**Aim of the task**.
Only the lines below between the one holding "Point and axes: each" and the one holding "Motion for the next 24", inclusive, are to be reproduced word for word; the pictures are to be left out.

[Opening Dataset excerpts section]

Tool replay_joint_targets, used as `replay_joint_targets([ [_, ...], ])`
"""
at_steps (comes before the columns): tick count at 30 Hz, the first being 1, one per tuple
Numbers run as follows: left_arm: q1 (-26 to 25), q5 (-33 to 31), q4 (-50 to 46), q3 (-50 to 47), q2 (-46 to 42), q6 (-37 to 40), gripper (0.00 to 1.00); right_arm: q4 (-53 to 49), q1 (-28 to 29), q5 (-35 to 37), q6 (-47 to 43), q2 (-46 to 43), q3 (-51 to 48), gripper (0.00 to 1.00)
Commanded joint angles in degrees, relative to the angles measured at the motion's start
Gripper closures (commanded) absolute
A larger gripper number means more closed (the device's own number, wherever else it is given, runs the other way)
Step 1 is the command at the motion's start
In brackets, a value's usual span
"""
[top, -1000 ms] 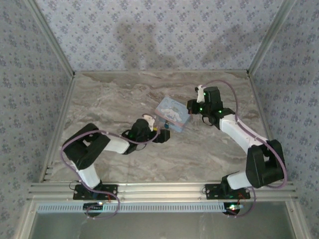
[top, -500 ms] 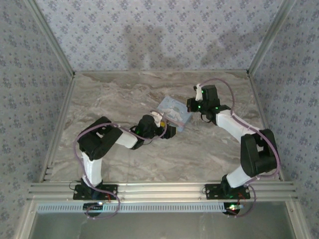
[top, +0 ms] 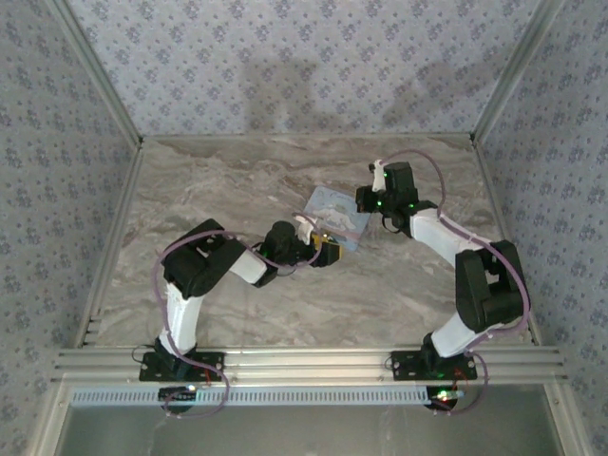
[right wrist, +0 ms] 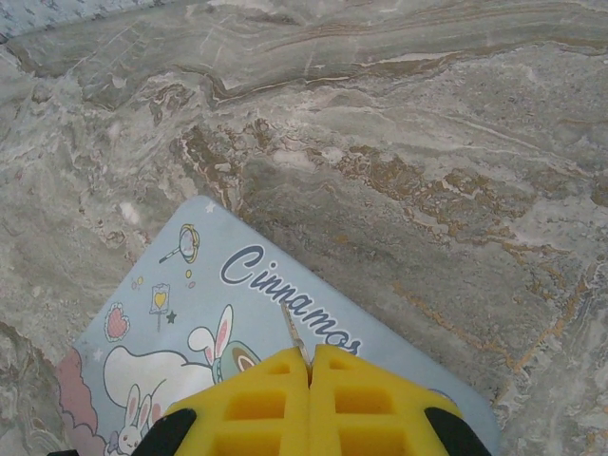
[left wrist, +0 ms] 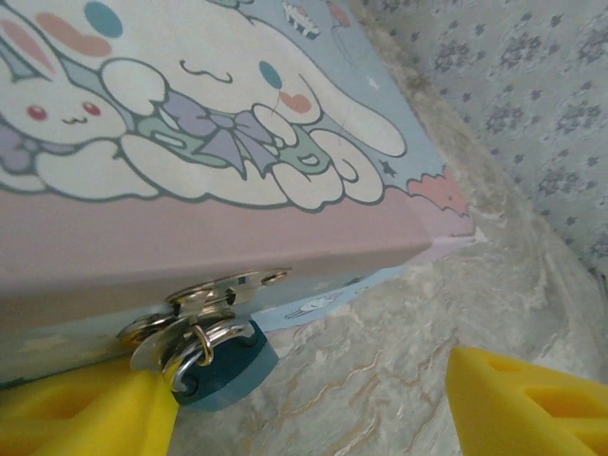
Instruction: Unlock the padlock with the key
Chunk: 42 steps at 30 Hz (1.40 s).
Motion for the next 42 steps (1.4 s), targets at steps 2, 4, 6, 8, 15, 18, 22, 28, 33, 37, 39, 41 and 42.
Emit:
replay_joint_targets([
  [2, 0.1, 2.5, 9.0, -0.5, 2.9, -5.0, 0.24, 1.2, 0.2, -0.2, 0.7, 1.0, -0.7, 1.00],
  [4, 0.0, 3.5, 10.6, -0.7, 3.4, -5.9, 0.26, 1.2, 0.1, 0.0, 0.7, 1.0, -0.7, 1.00],
  [6, 0.0, 4.9, 12.0, -0.7, 4.1, -7.4, 0.33, 1.3, 0.2, 0.0, 0.7, 1.1, -0.7, 1.00],
  [8, -0.2, 4.9, 12.1, -0.9, 4.4, -8.2, 0.32, 1.5, 0.2, -0.1, 0.9, 1.2, -0.6, 1.00],
  [15, -1.8, 4.8, 7.8, 0.4, 4.7, -8.1, 0.27, 2.2, 0.4, 0.0, 1.4, 1.5, -1.0, 1.00],
  [18, -2.8, 3.8, 5.6, 1.4, 5.3, -8.4, 0.26, 2.4, 0.3, 0.0, 1.5, 1.3, -1.3, 1.00],
  [22, -3.2, 3.5, 5.3, 2.4, 6.8, -10.8, 0.33, 2.7, 0.3, 0.2, 1.7, 0.9, -1.8, 1.00],
  [28, -4.9, 4.4, 3.1, 3.2, 7.1, -12.5, 0.34, 3.3, 0.1, 0.2, 1.9, 0.5, -2.5, 1.00],
  [33, -6.9, 2.6, -1.8, 4.0, 7.1, -12.0, 0.28, 4.1, -0.1, -0.1, 2.2, 0.1, -3.3, 1.00],
  [37, -6.9, -0.2, -2.5, 4.1, 7.7, -13.5, 0.26, 4.3, -0.3, -0.1, 2.4, -0.8, -3.9, 1.00],
  [39, -6.8, -2.4, -3.3, 4.1, 7.8, -14.4, 0.28, 4.2, -0.4, -0.2, 2.4, -1.2, -4.0, 1.00],
  [41, -6.9, -4.7, -2.3, 3.7, 8.3, -16.3, 0.28, 4.2, -0.5, -0.2, 2.3, -1.6, -4.2, 1.00],
  [42, -6.9, -5.4, -1.7, 3.7, 8.6, -17.2, 0.25, 4.2, -0.7, -0.2, 2.3, -1.7, -4.3, 1.00],
])
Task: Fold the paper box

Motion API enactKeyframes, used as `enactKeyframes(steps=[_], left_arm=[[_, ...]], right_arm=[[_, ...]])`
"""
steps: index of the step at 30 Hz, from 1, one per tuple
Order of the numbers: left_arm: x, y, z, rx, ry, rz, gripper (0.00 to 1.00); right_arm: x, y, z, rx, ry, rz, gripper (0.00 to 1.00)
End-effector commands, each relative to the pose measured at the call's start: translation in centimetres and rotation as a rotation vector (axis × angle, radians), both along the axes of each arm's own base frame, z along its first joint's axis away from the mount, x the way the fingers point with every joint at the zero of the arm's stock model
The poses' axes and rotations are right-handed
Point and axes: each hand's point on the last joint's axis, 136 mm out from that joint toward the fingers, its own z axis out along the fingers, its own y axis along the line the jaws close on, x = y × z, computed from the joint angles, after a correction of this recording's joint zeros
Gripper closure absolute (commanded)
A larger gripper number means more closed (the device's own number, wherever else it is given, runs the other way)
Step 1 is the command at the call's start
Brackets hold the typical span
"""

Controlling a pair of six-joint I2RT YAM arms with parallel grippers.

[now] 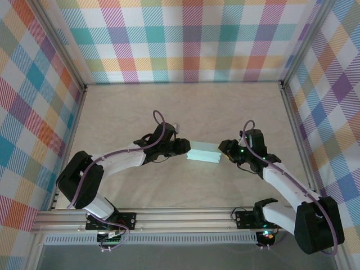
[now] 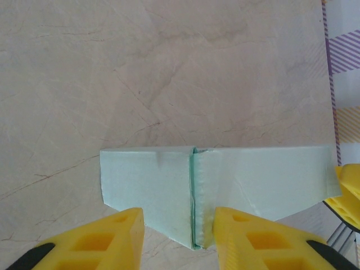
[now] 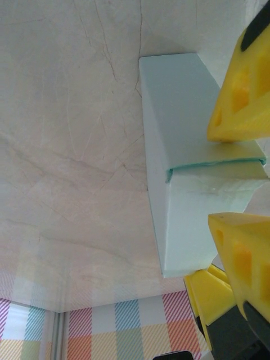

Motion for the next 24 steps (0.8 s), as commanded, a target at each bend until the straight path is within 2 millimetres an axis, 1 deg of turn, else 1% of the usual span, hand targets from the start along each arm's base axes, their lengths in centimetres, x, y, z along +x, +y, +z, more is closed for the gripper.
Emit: enactKeyframes(steps=[1,3,5,6,8,10,13,17,18,20,21,22,23,24], left_arm=[[-2.7,2.7,-6.0,0.174,0.156,-0.003,0.63],[-2.7,2.6,-6.1,0.175,0.155,-0.005,0.63],[-2.7,2.6,-6.1,0.176,0.156,-0.006,0.63],[-2.7,2.6,-6.2,0.177,0.158,-0.006,0.63],[-2.7,2.6,-6.3,0.180,0.160,-0.007,0.62],[-2.7,2.6,-6.4,0.182,0.162,-0.009,0.62],[-2.8,2.6,-6.6,0.186,0.168,-0.010,0.62],[-2.7,2.6,-6.8,0.187,0.169,-0.009,0.62],[-2.8,2.6,-6.9,0.188,0.171,-0.011,0.62],[-2.8,2.6,-7.0,0.190,0.176,-0.010,0.65],[-2.9,2.6,-7.1,0.191,0.180,-0.009,0.67],[-3.0,2.6,-7.2,0.192,0.185,-0.010,0.70],[-3.0,2.6,-7.3,0.191,0.187,-0.010,0.76],[-3.0,2.5,-7.5,0.190,0.191,-0.009,0.78]], right_arm=[[0.7,0.6,2.4,0.041,-0.052,0.023,0.70],[0.6,0.4,1.8,0.036,-0.038,0.017,0.73],[0.4,0.2,0.9,0.030,-0.018,0.011,0.79],[0.3,0.2,0.4,0.030,-0.009,0.011,0.83],[0.0,0.2,-0.6,0.032,0.010,0.008,0.93],[-0.3,0.0,-1.8,0.025,0.031,0.002,1.00],[-0.6,-0.1,-3.0,0.013,0.050,0.008,1.00],[-0.7,-0.3,-3.8,-0.029,0.046,0.034,1.00],[-0.7,-0.3,-3.8,-0.040,0.043,0.044,1.00],[-0.5,-0.1,-3.0,-0.042,0.019,0.067,0.99],[-0.3,0.0,-2.4,-0.042,0.001,0.074,0.88],[-0.1,0.1,-1.9,-0.042,-0.015,0.081,0.82],[0.1,0.1,-1.5,-0.046,-0.026,0.084,0.80],[0.2,0.0,-1.5,-0.055,-0.030,0.084,0.80]])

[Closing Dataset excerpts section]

**Reply to the task**.
Point and axes: each hand's point on the last joint's axis, 136 mm out from that joint toward the fingers, its own z axis out along the fingers, its own y axis along the line the jaws close on, x = y × z, computed from the joint angles, after a correction of this recording's joint zeros
Gripper closure absolute (commanded)
A larger gripper number means more closed (the device's own number, wherever else it is given, runs the other way)
Step 1 is the command at the call's start
Brackets hold the typical span
"""

Controlling a pair of six-joint I2RT YAM arms with parallel grippers.

[now] 
[now] 
[now] 

Motion for the next 24 steps (0.8 s), as commanded, a target at each bend until the straight path is within 2 millimetres an axis, 1 deg of turn, else 1% of the usual span, hand targets from the start along each arm's base axes, their lengths in centimetres, x, y, z along +x, +y, +z, more is closed for the gripper.

The output is done.